> Your objective: Transcribe the listing word for word. Begin at its first line and end with the line containing "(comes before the".

> Recorded information:
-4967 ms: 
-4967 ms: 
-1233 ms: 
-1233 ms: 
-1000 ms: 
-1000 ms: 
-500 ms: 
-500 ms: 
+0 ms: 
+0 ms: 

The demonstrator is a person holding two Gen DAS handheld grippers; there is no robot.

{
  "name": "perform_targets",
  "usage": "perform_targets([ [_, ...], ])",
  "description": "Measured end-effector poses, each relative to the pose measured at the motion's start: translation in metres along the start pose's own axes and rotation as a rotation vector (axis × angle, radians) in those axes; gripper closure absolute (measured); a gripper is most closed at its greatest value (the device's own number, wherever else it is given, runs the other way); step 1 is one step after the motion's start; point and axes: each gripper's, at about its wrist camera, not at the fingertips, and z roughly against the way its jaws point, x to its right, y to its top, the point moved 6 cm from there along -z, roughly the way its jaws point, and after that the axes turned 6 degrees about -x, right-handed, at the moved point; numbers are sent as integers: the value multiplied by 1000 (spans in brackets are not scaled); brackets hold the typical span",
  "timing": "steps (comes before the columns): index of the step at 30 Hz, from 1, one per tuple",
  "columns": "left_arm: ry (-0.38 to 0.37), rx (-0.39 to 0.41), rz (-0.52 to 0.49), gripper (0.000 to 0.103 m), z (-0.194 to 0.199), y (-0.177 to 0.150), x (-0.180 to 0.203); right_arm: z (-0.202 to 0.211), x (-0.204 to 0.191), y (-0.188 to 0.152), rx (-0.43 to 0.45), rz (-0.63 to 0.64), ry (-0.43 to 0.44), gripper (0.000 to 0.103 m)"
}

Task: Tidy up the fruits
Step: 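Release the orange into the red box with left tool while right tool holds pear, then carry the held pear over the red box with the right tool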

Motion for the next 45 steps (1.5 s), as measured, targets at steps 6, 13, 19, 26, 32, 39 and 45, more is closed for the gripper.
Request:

> Task output:
-4967 ms: 
-4967 ms: 
-1233 ms: 
-1233 ms: 
-1000 ms: 
-1000 ms: 
-500 ms: 
-500 ms: 
+0 ms: 
+0 ms: 

The demonstrator is a person holding two Gen DAS handheld grippers; there is no robot.

{
  "name": "perform_targets",
  "usage": "perform_targets([ [_, ...], ])",
  "description": "Measured end-effector poses, each relative to the pose measured at the motion's start: translation in metres along the start pose's own axes and rotation as a rotation vector (axis × angle, radians) in those axes; gripper closure absolute (measured); a gripper is most closed at its greatest value (the device's own number, wherever else it is given, runs the other way); step 1 is one step after the motion's start; point and axes: each gripper's, at about its wrist camera, not at the fingertips, and z roughly against the way its jaws point, x to its right, y to its top, the point moved 6 cm from there along -z, roughly the way its jaws point, and after that the axes turned 6 degrees about -x, right-handed, at the moved point; numbers are sent as integers: the value multiplied by 1000 (spans in brackets are not scaled); brackets hold the typical span",
  "timing": "steps (comes before the columns): index of the step at 30 Hz, from 1, one per tuple",

This concludes the answer to the exercise.